The department has a strong academic record and a large body of academic Professors/Consultants as well as research active NHS consultants with varied interests. Hence there are excellent opportunities for trainees to undertake clinical and laboratory based projects during their training. All specialist trainees are encouraged to participate in research while in and out of programme and submit papers for publication throughout their training period. A number of trainees have recently undertaken successful training Fellowships leading to major impact publications and both national and international awards. . It is anticipated that trainees who have not already undertaken research leading to an MD or PhD prior to commencing clinical training, will consider taking time out of the training programme to undertake such research. This research is normally subject to obtaining funding from an outside research body and can be from 1 to 3 years' duration. A maximum of 1 year of research can be counted towards training for CCT. Each trainee who goes out of programme is allocated an academic consultant research mentor for that time as well as receiving on-going support from their educational supervisor.

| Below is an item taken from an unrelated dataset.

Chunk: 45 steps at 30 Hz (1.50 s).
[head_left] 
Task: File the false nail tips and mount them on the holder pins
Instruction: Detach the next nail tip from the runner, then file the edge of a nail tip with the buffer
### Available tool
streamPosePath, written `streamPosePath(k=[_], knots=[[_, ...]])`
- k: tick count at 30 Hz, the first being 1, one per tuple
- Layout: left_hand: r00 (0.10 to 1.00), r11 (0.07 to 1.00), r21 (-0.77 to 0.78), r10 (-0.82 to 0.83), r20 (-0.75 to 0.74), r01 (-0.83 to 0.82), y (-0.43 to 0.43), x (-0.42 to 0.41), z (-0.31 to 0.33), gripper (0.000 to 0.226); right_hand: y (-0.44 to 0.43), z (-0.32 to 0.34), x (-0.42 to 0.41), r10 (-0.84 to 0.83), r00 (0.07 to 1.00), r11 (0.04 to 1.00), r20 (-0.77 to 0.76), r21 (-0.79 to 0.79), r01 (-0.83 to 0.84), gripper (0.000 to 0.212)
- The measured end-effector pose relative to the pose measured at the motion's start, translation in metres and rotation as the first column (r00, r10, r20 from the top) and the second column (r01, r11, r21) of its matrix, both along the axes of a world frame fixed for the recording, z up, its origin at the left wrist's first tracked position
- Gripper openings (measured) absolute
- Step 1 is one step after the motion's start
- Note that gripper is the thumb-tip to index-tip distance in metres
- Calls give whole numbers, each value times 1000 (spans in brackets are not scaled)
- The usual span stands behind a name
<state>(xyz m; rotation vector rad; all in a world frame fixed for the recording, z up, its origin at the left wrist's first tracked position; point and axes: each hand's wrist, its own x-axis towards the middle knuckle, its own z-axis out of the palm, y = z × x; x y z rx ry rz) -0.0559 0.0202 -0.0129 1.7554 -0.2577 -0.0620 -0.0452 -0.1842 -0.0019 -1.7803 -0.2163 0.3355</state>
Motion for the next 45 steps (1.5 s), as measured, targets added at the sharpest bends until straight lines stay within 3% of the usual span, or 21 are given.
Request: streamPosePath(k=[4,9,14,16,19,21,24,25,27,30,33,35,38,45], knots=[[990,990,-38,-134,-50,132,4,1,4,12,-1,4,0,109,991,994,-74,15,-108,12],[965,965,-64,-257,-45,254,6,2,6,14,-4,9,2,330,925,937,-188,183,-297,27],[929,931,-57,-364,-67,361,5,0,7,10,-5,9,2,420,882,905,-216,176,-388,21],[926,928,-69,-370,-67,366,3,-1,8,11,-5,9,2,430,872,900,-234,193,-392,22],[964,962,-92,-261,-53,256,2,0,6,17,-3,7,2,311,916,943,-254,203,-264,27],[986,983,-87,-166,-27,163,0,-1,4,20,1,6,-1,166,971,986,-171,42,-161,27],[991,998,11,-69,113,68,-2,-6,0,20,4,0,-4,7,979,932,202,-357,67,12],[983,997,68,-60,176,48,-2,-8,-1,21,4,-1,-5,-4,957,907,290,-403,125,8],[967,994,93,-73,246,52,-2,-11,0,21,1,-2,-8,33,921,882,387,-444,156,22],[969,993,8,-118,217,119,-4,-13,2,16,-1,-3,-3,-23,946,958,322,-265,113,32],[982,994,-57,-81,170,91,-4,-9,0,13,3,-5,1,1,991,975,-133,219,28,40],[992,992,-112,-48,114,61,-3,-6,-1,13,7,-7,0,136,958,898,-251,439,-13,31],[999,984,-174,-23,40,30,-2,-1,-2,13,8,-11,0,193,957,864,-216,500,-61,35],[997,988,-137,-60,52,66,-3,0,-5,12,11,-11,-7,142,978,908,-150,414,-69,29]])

Trainees will present seminars within the department as well as at hospital Grand Rounds and will give lectures at medical postgraduate meetings. There is ample opportunity to be involved in teaching medical undergraduates, trainee genetic counsellors, allied health professionals. Presentation of their own research work at National/International meetings is encouraged. Trainees are encouraged to attend teaching skills training courses organised by the Postgraduate Dean's Department or National Genetics Education Centre.
Audit and Clinical Governance
Trainees must participate in monthly audit meetings held in the clinical department at SMH, contributing to audit design, data collection and analysis. Each trainee will be expected to lead and complete at least one audit project during training and produce a report that will constitute part of the annual assessment process (ARCP).
Trainees will participate in departmental Clinical Governance activities, including development of guidelines and information leaflets held in the clinical department.
Trainees share purpose built offices with their own telephones and PCs with internet access. Genetic databases are available for use by trainees, together with other computer programmes such as Excel, PowerPoint and Word. Secretarial support is provided to each trainee by a specified Medical Secretary within the department.
There are close links between the NHS and University departments of Medical Genetics, and the University library is within 10 minutes walking distance of the genetics department. Reference books and journals are available within the genetics department library.